- _How to complete this task_
Set down the data below word for word, and leave the images aside.
┌────────
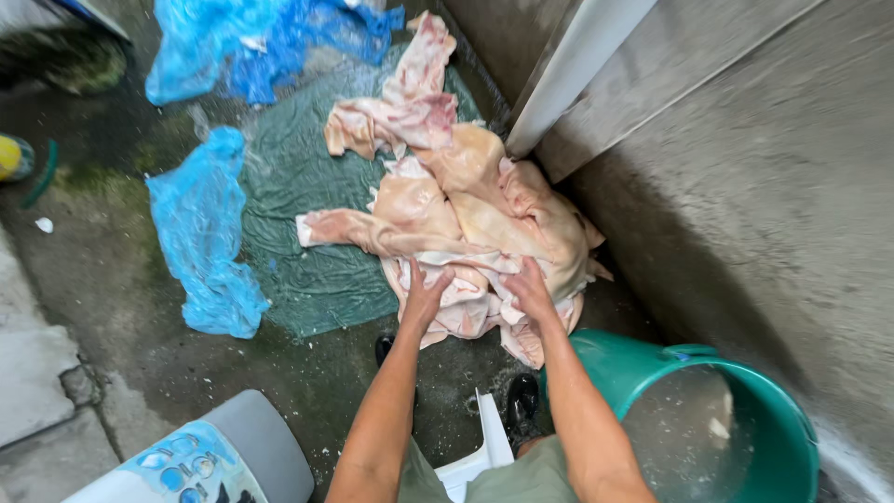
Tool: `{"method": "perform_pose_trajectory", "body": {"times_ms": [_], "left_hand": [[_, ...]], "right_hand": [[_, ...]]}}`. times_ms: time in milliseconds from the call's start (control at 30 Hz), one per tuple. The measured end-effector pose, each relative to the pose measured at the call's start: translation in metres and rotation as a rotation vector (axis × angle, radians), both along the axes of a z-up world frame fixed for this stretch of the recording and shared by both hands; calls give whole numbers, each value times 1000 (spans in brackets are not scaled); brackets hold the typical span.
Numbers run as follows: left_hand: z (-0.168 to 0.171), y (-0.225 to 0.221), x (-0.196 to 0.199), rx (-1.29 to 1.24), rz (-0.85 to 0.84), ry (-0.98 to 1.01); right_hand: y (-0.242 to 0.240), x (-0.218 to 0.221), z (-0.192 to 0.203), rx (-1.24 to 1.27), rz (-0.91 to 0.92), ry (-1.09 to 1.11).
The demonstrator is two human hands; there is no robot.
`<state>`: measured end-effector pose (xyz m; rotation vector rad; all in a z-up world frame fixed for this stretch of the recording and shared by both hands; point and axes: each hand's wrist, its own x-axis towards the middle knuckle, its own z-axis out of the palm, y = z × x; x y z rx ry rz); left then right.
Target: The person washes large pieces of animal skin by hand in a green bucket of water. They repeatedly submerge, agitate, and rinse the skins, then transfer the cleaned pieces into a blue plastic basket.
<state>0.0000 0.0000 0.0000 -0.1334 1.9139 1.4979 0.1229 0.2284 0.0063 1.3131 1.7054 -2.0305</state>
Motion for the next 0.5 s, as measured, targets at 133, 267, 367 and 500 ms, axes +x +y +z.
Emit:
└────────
- _Written reply_
Tool: `{"method": "perform_pose_trajectory", "body": {"times_ms": [_], "left_hand": [[_, ...]], "right_hand": [[_, ...]]}}`. times_ms: time in milliseconds from the call's start (control at 30 Hz), one per tuple. The measured end-effector pose, each relative to the pose measured at the call's start: translation in metres and rotation as a rotation vector (axis × angle, radians), both along the axes of a z-up world frame fixed for this stretch of the recording and shared by both hands; calls give whole numbers, each value times 1000 (spans in brackets are not scaled); brackets hold the typical span.
Numbers run as follows: left_hand: z (-0.168 to 0.171), y (-0.225 to 0.221), x (-0.196 to 0.199), rx (-1.29 to 1.24), rz (-0.85 to 0.84), ry (-0.98 to 1.01); right_hand: y (-0.242 to 0.240), x (-0.218 to 0.221), z (-0.192 to 0.203), rx (-1.24 to 1.27), rz (-0.91 to 0.92), ry (-1.09 to 1.11).
The demonstrator is two human hands; there is no robot.
`<state>`: measured end-effector pose (xyz m; rotation vector rad; all in a z-up world frame fixed for this stretch of the recording and shared by both hands; point and axes: each hand's wrist, its own x-axis towards the middle knuckle, its own z-axis out of the palm, y = z × x; x y z rx ry rz); left then right.
Target: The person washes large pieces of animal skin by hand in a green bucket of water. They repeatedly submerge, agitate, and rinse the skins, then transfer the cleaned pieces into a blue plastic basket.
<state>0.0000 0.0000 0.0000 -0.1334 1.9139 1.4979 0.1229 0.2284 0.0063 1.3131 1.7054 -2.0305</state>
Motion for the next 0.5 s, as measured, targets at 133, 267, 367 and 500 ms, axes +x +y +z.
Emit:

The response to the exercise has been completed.